→ **ASSIGNMENT**: Would you copy the records below, exactly and only from their first line through the line containing "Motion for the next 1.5", without any pictures?

→ **DATA RECORDS**:
== Segment start ==

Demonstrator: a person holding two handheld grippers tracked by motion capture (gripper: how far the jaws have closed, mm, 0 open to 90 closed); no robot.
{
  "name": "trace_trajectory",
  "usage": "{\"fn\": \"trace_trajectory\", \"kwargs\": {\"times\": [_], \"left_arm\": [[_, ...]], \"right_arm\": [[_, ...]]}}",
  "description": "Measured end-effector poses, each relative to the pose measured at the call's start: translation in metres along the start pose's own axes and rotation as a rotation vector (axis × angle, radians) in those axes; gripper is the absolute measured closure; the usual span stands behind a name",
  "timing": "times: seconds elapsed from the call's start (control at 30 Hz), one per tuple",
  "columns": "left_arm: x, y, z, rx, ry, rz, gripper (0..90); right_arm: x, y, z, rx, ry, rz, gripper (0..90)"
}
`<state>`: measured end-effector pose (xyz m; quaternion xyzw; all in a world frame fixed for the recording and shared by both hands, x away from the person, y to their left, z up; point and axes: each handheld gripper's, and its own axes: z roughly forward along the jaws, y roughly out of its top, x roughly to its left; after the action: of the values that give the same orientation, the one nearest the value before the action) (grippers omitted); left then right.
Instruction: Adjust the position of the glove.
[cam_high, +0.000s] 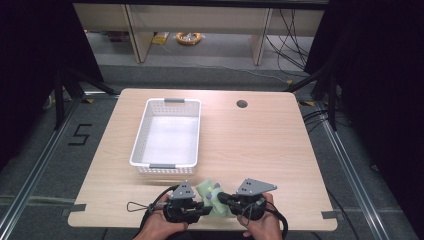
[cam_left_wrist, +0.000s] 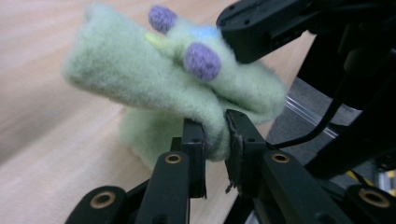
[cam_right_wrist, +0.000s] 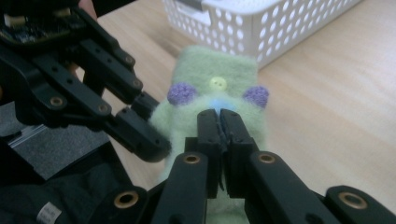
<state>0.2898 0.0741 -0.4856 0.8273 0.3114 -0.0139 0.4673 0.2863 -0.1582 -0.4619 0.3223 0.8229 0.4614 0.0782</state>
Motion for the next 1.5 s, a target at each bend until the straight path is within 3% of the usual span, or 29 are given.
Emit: {"fn": "trace_trajectory", "kwargs": {"times": [0.13,0.17,0.27,0.3,0.4,0.43,0.5,0.6,0.73,0.77,0.9,0.93,1.1,1.2,1.33,1.43,1.5], "left_arm": [[0.005,-0.001,0.001,0.012,-0.009,-0.025,78.1],[0.008,-0.001,0.000,0.016,-0.007,-0.034,78.0],[0.014,-0.001,-0.001,0.012,0.003,-0.054,77.9],[0.015,-0.001,0.000,0.007,-0.007,-0.072,77.9],[0.016,-0.001,0.001,0.017,-0.002,-0.065,77.9],[0.015,-0.002,0.001,0.023,-0.004,-0.063,77.9],[0.014,-0.003,0.003,0.026,0.000,-0.070,78.0],[0.015,-0.003,0.004,0.038,0.001,-0.048,78.2],[0.016,-0.003,0.005,0.035,0.004,-0.048,78.4],[0.017,-0.003,0.004,0.041,0.009,-0.049,78.4],[0.017,-0.003,0.004,0.040,0.007,-0.044,78.3],[0.017,-0.003,0.004,0.040,0.009,-0.047,78.3],[0.017,-0.002,0.005,0.039,0.008,-0.047,78.1],[0.017,-0.002,0.005,0.041,0.005,-0.042,78.1],[0.016,0.001,0.005,0.035,0.002,-0.035,78.4],[0.016,0.005,0.004,0.018,-0.007,-0.031,78.9],[0.016,0.009,0.002,0.017,-0.008,-0.020,79.3]], "right_arm": [[0.001,-0.009,0.003,0.039,0.011,0.041,87.7],[-0.002,-0.010,0.005,0.017,0.015,0.010,87.7],[0.002,-0.012,0.004,0.046,0.031,0.034,87.7],[0.002,-0.013,0.004,0.044,0.020,0.012,87.7],[0.001,-0.013,0.007,0.052,0.024,0.001,86.4],[0.002,-0.013,0.007,0.060,0.016,0.019,85.5],[-0.002,-0.013,0.009,0.035,0.010,-0.003,81.9],[-0.005,-0.012,0.007,0.040,0.018,-0.003,78.2],[-0.014,-0.011,-0.002,0.049,-0.017,-0.043,75.1],[-0.015,-0.011,-0.003,0.062,-0.008,-0.035,73.7],[-0.017,-0.017,-0.006,0.116,-0.008,-0.085,72.6],[-0.016,-0.018,-0.007,0.129,-0.010,-0.073,71.6],[-0.015,-0.024,0.000,0.182,-0.011,-0.090,61.4],[-0.016,-0.024,0.006,0.199,0.003,-0.109,67.3],[-0.018,-0.023,0.001,0.195,0.006,-0.100,88.9],[-0.016,-0.019,-0.008,0.161,-0.007,-0.092,89.7],[-0.012,-0.016,-0.013,0.156,-0.001,-0.111,89.9]]}}
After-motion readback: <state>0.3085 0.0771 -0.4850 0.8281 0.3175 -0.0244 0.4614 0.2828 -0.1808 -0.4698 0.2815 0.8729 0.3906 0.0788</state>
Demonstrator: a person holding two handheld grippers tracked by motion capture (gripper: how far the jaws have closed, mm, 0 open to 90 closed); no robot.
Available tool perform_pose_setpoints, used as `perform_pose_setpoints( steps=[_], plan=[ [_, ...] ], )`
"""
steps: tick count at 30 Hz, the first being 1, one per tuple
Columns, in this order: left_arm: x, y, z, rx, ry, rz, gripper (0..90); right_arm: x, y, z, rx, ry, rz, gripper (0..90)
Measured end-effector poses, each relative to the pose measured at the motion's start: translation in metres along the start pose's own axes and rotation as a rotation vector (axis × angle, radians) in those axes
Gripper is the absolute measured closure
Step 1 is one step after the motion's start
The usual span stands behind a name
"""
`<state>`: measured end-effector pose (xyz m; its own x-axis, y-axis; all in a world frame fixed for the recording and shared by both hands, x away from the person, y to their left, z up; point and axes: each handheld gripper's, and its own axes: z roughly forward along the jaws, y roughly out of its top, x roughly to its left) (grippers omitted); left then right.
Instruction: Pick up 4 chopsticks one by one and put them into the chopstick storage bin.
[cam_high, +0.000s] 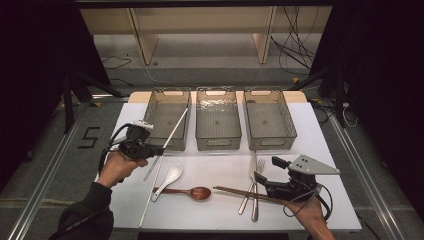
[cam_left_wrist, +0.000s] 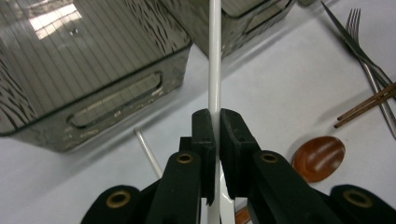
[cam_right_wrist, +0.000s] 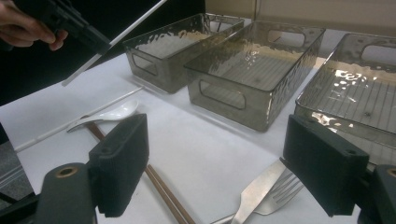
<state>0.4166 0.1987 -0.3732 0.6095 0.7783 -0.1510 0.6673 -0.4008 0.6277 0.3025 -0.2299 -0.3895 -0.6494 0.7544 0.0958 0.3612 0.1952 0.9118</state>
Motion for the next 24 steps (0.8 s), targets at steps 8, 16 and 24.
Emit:
perform_pose_setpoints(
  steps=[8, 16, 24],
  plan=[
    [0.012, 0.024, 0.001, -0.028, 0.023, 0.008, 84.3, 0.000, 0.000, -0.001, -0.003, -0.001, 0.000, 23.4],
    [0.025, 0.047, 0.003, -0.053, 0.064, 0.019, 84.3, 0.000, 0.000, 0.000, -0.002, 0.000, 0.002, 23.4],
    [0.041, 0.071, 0.002, -0.095, 0.103, 0.015, 84.3, -0.001, 0.000, 0.000, -0.002, 0.002, 0.003, 23.4]
  ],
)
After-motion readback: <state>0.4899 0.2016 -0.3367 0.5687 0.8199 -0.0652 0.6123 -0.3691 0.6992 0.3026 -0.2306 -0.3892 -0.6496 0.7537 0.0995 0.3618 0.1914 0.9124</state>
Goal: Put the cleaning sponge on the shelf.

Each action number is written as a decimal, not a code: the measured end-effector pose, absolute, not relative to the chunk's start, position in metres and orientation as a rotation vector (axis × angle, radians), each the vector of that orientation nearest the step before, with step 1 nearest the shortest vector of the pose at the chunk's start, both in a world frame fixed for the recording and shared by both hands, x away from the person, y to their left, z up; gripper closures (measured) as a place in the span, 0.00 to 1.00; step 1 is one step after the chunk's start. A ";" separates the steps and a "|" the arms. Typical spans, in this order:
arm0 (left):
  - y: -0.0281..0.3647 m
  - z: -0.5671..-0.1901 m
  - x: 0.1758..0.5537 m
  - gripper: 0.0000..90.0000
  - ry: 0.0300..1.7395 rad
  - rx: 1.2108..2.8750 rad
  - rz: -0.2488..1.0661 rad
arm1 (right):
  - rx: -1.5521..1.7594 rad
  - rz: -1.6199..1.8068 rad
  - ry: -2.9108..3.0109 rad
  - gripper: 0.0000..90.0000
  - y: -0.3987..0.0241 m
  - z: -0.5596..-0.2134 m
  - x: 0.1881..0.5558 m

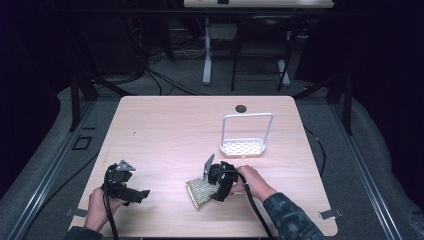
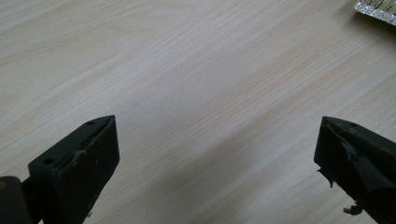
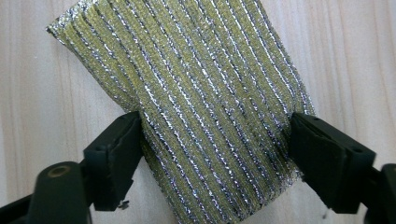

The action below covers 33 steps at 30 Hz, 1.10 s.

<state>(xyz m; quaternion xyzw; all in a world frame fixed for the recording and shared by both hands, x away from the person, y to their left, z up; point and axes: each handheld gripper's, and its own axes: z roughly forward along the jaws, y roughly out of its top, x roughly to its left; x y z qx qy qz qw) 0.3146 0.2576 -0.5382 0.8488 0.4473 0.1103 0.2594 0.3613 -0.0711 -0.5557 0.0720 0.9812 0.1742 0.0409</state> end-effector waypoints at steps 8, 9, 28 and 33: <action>0.257 -0.539 0.315 0.01 1.215 2.293 0.299 | 0.222 0.561 2.956 0.44 -0.076 -0.554 0.361; 0.257 -0.538 0.315 0.01 1.213 2.293 0.299 | 0.226 0.568 2.944 0.48 -0.077 -0.553 0.361; 0.255 -0.538 0.314 0.01 1.204 2.309 0.305 | 0.340 0.665 2.890 0.56 -0.081 -0.539 0.360; 0.256 -0.538 0.314 0.01 1.202 2.315 0.299 | 0.384 0.669 2.877 0.55 -0.085 -0.534 0.357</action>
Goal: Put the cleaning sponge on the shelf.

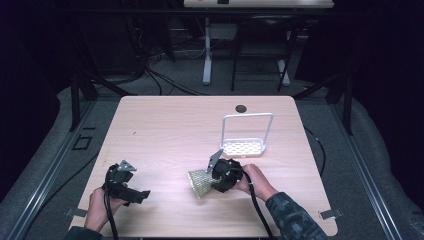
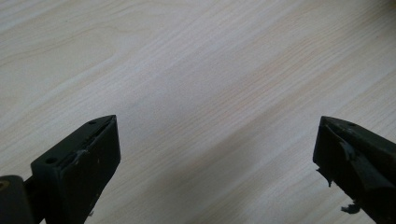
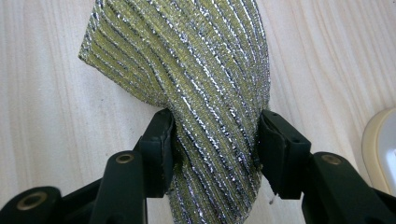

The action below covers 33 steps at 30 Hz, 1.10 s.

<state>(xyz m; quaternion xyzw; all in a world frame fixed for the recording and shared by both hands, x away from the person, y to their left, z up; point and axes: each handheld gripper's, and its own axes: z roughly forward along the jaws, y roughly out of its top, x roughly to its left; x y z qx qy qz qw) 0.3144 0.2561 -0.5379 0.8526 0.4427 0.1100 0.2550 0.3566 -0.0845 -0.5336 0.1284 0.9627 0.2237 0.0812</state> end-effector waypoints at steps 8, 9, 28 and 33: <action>0.256 -0.538 0.314 0.01 1.205 2.312 0.302 | 0.397 0.656 2.862 0.55 -0.090 -0.527 0.352; 0.257 -0.538 0.314 0.01 1.206 2.307 0.309 | 0.398 0.661 2.854 0.55 -0.092 -0.526 0.351; 0.259 -0.537 0.314 0.01 1.222 2.309 0.323 | 0.498 0.635 2.823 0.53 -0.111 -0.515 0.351; 0.260 -0.537 0.313 0.01 1.229 2.300 0.331 | 0.533 0.634 2.806 0.53 -0.117 -0.514 0.351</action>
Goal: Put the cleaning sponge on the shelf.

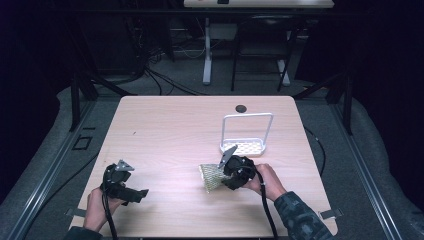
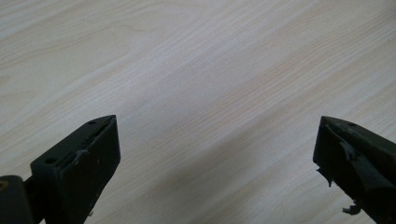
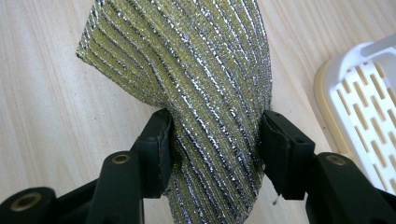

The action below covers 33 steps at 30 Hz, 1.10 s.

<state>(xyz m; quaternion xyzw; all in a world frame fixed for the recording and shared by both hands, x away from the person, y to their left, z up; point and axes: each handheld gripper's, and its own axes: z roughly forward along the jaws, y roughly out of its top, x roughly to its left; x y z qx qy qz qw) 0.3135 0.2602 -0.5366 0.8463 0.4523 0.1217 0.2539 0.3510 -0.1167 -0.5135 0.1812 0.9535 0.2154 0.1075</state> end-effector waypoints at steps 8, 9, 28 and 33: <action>0.261 -0.537 0.313 0.01 1.229 2.306 0.332 | 0.594 0.608 2.780 0.52 -0.127 -0.511 0.350; 0.261 -0.537 0.314 0.01 1.229 2.306 0.333 | 0.601 0.605 2.778 0.52 -0.129 -0.511 0.351; 0.260 -0.537 0.314 0.01 1.229 2.308 0.332 | 0.729 0.545 2.676 0.51 -0.160 -0.502 0.354; 0.259 -0.538 0.314 0.01 1.232 2.304 0.339 | 0.749 0.536 2.646 0.51 -0.168 -0.500 0.356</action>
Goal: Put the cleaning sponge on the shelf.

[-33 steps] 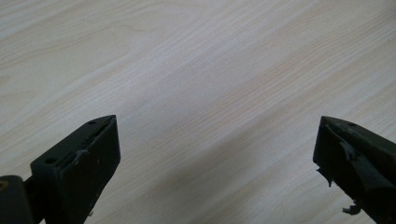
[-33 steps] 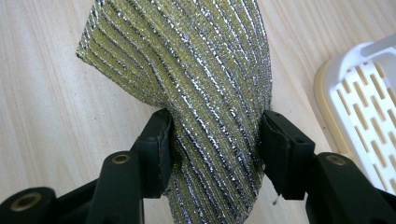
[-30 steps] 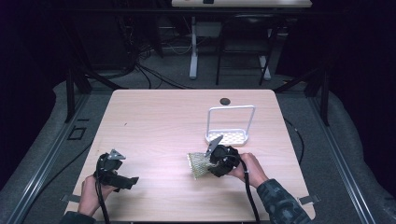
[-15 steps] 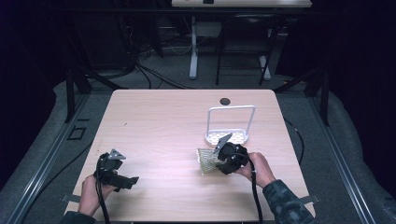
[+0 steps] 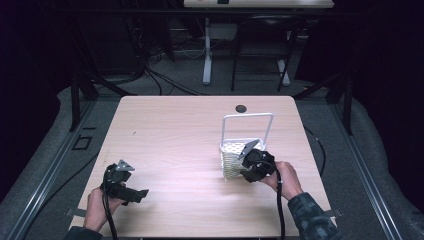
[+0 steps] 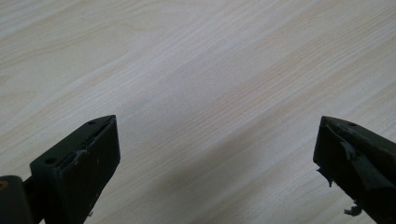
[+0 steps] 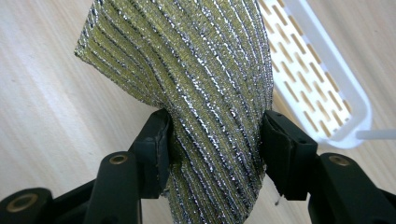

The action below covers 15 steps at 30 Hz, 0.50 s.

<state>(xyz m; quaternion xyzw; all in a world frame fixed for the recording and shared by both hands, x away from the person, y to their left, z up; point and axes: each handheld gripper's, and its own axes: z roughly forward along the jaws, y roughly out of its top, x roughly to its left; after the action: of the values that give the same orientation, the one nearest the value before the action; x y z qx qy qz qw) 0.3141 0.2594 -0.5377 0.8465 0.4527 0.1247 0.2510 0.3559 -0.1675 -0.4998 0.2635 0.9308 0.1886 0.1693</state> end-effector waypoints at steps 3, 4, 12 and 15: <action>0.259 -0.538 0.314 0.01 1.232 2.304 0.340 | 0.759 0.522 2.630 0.51 -0.171 -0.499 0.358; 0.259 -0.538 0.314 0.01 1.231 2.307 0.335 | 0.766 0.516 2.626 0.51 -0.172 -0.499 0.359; 0.260 -0.538 0.314 0.01 1.234 2.305 0.340 | 0.785 0.480 2.603 0.51 -0.175 -0.500 0.365; 0.259 -0.538 0.315 0.01 1.234 2.309 0.332 | 0.786 0.462 2.591 0.50 -0.176 -0.500 0.370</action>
<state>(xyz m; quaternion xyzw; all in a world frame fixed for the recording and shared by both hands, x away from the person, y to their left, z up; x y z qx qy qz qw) 0.3146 0.2589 -0.5379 0.8475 0.4529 0.1219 0.2484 0.3700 -0.1757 -0.5001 0.2805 0.9250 0.1648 0.1963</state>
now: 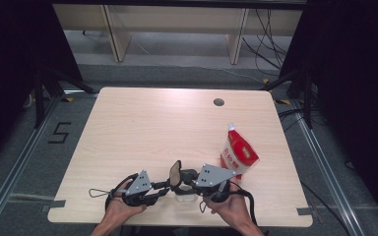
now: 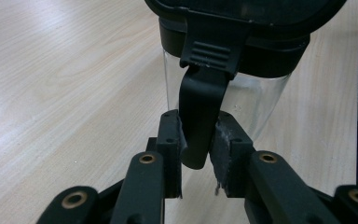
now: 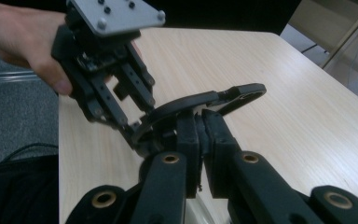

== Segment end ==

→ **WRITTEN SOLUTION**:
Demonstrator: a person holding two handheld grippers tracked by motion capture (gripper: how far the jaws have closed, mm, 0 open to 90 closed); no robot.
{
  "name": "trace_trajectory",
  "usage": "{\"fn\": \"trace_trajectory\", \"kwargs\": {\"times\": [_], \"left_arm\": [[_, ...]], \"right_arm\": [[_, ...]]}}",
  "description": "Measured end-effector poses, each relative to the pose measured at the call's start: translation in metres along the start pose's own axes and rotation as a rotation vector (axis × angle, radians) in those axes; gripper is the absolute measured closure; the usual span stands behind a name",
  "timing": "times: seconds elapsed from the call's start (control at 30 Hz), one per tuple",
  "columns": "left_arm: x, y, z, rx, ry, rz, gripper (0..90); right_arm: x, y, z, rx, ry, rz, gripper (0..90)"
}
`<state>`: measured end-effector pose (xyz m; quaternion xyzw; all in a world frame fixed for the recording and shared by both hands, x away from the person, y to their left, z up; point and axes: each handheld gripper's, and its own axes: z roughly forward along the jaws, y roughly out of its top, x roughly to its left; after the action: of the values that give the same orientation, the one nearest the value before the action) (grippers omitted); left then right.
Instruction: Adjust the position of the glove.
[cam_high, +0.000s] 
[cam_left_wrist, +0.000s] 
[cam_right_wrist, +0.000s] 
<state>0.2898 0.0741 -0.4856 0.8273 0.3114 -0.0139 0.4673 0.2863 -0.1582 -0.4619 0.3223 0.8229 0.4614 0.0782</state>
Motion for the next 1.5 s, a target at each bend until the straight path is within 3% of the usual span, or 29 are given.

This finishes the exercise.